母には八通、私には四通手紙が来た。ウィリイにも同数、父には一通、アディには二通、その他、あらゆる種類の新聞がどっさり。
母のところへ来たものは、殆ど仕上がった灰色の駱駝の毛のドレス、肝臓の丸薬、重曹、それにピンと針だった。私はブリキ缶に入ったチョコレートクリームを貰った。本当に素晴らしい。私に来た手紙はドーラとリビーおばさんからで、ドーラとベッシーの写真が入っていた。それからミス・マギーから<完璧な手紙>、オッティから<個性ある手紙>、それにベル・ティクナーからも。ああ、嬉しいのなんのって!

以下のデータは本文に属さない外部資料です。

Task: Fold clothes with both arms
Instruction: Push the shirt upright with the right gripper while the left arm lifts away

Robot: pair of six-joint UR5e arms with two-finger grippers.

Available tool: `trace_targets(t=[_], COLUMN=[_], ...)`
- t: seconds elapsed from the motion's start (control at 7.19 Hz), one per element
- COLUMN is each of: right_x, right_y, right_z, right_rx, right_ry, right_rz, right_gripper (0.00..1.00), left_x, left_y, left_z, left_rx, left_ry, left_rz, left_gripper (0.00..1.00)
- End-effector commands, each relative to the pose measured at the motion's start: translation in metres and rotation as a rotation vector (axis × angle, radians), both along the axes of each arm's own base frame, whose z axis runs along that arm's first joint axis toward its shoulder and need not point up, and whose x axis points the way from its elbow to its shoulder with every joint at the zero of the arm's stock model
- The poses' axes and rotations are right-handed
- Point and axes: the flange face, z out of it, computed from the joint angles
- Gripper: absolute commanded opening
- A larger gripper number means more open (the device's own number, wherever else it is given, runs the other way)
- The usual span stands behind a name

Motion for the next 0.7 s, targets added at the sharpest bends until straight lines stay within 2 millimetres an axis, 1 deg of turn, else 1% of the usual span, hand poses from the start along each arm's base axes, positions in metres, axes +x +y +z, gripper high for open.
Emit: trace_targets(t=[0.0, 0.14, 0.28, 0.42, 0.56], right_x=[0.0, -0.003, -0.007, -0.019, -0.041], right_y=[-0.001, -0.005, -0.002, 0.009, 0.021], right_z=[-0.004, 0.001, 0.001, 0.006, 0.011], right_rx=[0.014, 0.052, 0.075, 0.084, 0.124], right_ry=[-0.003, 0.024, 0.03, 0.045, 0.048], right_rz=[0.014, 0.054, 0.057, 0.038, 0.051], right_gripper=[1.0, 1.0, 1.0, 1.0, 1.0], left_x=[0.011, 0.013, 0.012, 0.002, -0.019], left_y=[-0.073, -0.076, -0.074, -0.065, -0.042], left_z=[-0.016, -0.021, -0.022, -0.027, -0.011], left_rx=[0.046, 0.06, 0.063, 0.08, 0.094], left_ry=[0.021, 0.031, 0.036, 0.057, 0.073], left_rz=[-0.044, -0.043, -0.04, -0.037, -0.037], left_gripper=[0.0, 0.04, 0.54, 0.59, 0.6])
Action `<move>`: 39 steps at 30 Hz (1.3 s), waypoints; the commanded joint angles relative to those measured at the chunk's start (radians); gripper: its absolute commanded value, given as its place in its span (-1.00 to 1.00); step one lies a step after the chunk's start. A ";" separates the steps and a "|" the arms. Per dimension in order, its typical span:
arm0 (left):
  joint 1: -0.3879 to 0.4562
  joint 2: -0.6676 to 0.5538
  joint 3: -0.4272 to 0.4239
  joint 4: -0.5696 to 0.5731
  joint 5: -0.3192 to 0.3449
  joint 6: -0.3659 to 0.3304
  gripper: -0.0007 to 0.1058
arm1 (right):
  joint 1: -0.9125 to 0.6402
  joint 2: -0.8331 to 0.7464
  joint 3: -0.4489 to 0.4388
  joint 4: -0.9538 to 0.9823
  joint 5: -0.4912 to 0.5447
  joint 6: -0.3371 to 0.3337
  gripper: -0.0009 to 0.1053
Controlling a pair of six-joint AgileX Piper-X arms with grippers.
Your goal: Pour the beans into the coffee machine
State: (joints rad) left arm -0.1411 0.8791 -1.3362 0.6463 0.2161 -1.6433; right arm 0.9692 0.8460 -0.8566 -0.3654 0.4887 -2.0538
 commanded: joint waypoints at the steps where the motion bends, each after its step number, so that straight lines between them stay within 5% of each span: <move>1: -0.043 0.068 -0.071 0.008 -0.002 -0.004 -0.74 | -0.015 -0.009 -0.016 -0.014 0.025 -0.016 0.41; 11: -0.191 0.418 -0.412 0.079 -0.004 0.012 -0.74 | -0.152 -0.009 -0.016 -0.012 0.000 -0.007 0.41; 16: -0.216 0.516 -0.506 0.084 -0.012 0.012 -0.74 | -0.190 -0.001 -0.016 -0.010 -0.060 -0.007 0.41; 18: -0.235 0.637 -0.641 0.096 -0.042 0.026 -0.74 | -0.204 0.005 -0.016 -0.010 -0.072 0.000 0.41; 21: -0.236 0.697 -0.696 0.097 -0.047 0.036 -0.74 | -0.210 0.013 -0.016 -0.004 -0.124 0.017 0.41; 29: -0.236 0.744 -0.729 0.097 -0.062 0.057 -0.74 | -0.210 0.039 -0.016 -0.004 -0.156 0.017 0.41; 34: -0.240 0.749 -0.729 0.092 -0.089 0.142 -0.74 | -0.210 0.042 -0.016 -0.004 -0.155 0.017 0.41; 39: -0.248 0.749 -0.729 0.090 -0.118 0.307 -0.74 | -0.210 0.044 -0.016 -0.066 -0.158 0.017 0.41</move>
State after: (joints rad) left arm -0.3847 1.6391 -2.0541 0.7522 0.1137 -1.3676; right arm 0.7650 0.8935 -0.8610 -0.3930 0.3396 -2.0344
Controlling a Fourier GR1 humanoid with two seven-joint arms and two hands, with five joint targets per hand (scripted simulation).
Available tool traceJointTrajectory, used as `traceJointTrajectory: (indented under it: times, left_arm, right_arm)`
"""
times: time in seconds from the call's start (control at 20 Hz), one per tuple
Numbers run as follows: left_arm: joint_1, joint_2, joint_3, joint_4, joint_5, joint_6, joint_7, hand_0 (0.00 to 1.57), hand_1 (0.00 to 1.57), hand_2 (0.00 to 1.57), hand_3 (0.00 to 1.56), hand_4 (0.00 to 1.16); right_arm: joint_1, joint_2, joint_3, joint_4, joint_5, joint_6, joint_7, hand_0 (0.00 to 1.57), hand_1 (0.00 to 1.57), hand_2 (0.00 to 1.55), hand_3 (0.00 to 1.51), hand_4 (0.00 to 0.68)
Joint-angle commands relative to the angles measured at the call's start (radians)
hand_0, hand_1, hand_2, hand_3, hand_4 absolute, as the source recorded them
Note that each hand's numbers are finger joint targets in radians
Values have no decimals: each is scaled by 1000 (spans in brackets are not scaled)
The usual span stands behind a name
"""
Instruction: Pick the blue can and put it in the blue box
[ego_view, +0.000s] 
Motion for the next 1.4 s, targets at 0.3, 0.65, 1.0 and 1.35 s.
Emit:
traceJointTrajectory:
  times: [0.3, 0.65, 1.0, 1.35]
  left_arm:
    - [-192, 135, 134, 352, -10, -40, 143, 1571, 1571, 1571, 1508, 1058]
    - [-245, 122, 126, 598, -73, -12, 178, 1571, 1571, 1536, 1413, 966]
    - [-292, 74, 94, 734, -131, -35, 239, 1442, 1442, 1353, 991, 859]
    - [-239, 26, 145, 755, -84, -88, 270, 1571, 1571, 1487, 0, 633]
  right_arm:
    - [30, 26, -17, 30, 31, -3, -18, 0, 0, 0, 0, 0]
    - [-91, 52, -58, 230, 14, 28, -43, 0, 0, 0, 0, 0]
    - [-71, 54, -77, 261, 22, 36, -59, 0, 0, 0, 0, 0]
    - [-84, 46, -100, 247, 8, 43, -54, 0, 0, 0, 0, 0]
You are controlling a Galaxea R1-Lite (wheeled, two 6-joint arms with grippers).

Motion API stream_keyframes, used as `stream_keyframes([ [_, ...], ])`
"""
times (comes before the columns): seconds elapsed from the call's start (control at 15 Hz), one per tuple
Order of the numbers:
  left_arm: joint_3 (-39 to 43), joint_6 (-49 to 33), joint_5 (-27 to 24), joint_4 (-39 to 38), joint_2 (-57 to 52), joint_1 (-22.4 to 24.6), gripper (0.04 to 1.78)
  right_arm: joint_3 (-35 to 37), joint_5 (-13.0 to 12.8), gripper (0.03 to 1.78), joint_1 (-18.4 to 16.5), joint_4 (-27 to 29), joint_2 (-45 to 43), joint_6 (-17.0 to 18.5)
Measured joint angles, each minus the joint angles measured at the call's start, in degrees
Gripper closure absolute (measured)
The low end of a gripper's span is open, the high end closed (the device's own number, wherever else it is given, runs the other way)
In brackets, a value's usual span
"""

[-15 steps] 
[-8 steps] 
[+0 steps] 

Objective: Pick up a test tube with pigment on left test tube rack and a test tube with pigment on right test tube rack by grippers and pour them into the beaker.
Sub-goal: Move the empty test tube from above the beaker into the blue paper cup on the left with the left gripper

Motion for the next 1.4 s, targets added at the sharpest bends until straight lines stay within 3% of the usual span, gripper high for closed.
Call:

「なんだかそのまま踊り出しそうね」呆れながらお逸にそう云われる始末。


私の昂奮がようやく収まった頃、お姉様は赤ちゃんと小さい坊ちゃんを連れていらした。
わたしは今日もお逸と着物を取り替えたりして楽しく過ごした。会うごとにお逸のことが好きになる。十六歳の少女としてはこの上なく感じがよく、またしとやかである。雄々しいサムライが誰も、お逸と結婚しに現れることのないよう望むのみだ。ああ、アメリカにお持ち帰りしたい♪
疋田夫人の赤ちゃんも素晴らしく可愛い。坊ちゃんは三歳だけれど小さな大人である。
「あっ!」
私たちが目を離した瞬間、坊ちゃんはベットから転げ落ちてしまった。
慌てて駆け寄って怪我の確認をしようとしたけれど、この小さなスパルタ人は唇をかみ、涙が抑えきれなくなると、袖に顔を隠してそっと泣いた。
叔母さんは坊ちゃんを見て笑いながら云った。
「この子は赤ちゃんのお兄さんなのだから、変な模範を示してはいけないのですよ」
この国では、泣くことはとても子供っぽいことだと思われていて、男の子は克己心を持って何事にも耐えるように教育されているのだ。